A Tale of Transformation
Each composition tells its own story. The lightest, Composition No. 6, features a tulip, eucalyptus leaves, and a dragonfly, all rendered in white gold and diamonds, emerging from a clear glass vase. It feels like the first breath of spring, weightless and pure. Composition No. 5, more textural and tactile, centres on a thistle, its sharp complexity softened by embedded diamonds. A rhinoceros beetle clings to its base, grounding the composition with a sense of unexpected realism. At the far end of the narrative, Composition No. 1 envelops a poppy and sweet pea in shadow. Coated in matte titanium and Vantablack, the piece becomes a meditation on absence.
Throughout, transformation is another key element. Many of the pieces are modular or reconfigurable—a brooch becomes a pendant, a necklace detaches into earrings or a headpiece. Nothing is fixed. The wearer becomes a participant in the collection’s central theme: that change is inevitable, and perhaps even beautiful.
Composition No. 2: stick insect brooch in white gold and diamond.
This is not high jewellery in the traditional sense. While the craftsmanship is impeccable, and the stones are undoubtedly precious, Impermanence does not rely on opulence. Its power lies in the invitation to look more closely. Where most jewellery celebrates what can be held, passed down or preserved, Boucheron chooses to honour what slips away. The tulips, magnolias, butterflies, thistles, beetles and the other elements in Impermanence are created to suspend in its own moment. They are neither blooming nor fading, rendered in the most poetic manner.
“It’s like an Ikebana, which in the philosophy of it has so much technique in one simple thing. It’s not just about the composition. I learned that Ikebana means giving life to flowers. It’s about life. That’s the emotion,” Choisne reminisces.
The stag beetle brooch from Composition No. 3 is made of titanium, white gold and diamonds.
There is also, inevitably, the environmental discourse. In the face of ecological uncertainties, when the natural world faces unprecedented loss, Impermanence feels like an elegy. Not a protest, but a whisper. By capturing moments when the beauty of nature is about to disappear, it reminds us of all that may soon be lost, including the small, ordinary miracles of everyday nature.

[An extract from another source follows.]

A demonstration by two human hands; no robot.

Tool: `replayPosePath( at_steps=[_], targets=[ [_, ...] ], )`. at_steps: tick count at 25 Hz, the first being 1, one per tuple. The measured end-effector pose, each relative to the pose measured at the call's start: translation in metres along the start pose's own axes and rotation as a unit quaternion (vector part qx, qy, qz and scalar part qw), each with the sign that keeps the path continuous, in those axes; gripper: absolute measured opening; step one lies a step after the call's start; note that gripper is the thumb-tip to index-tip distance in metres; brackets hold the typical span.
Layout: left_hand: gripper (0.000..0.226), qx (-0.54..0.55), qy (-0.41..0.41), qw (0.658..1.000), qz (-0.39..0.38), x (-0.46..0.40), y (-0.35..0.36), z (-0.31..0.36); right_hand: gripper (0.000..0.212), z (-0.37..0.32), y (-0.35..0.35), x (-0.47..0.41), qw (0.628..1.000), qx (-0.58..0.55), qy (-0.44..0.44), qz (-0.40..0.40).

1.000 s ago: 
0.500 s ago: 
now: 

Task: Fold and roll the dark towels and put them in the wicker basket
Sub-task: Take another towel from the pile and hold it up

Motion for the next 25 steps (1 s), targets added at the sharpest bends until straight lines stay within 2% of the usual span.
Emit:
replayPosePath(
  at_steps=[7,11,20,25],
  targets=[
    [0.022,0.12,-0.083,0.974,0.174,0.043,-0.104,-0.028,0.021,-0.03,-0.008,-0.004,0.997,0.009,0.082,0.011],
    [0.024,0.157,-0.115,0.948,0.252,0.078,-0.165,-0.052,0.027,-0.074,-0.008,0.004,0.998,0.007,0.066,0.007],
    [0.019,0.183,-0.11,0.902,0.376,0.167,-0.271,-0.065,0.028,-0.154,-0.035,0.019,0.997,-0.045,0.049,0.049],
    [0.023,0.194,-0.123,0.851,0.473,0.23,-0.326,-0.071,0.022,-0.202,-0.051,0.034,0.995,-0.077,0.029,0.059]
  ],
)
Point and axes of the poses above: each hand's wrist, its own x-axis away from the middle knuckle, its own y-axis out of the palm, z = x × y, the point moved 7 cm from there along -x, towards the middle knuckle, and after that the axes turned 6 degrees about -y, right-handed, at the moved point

What emerges from Impermanence is a new kind of luxury. It’s radical, and revolutionary almost, or at least it’s different to what the rest are creating in the jewellery world. Impermanence is not built on perfection or prestige, but on sensitivity, and emotional depth. It possesses the kind of beauty that cannot be replicated, because it does not seek to endure. It seeks only to be seen, and in that act of witnessing, to be remembered. Indeed, beauty is ephemeral. In Impermanence, Boucheron has crafted something rare—a collection that speaks not of possession, but of presence. Of noticing. Of letting go. And in that letting go, discovering a beauty that is all the more profound.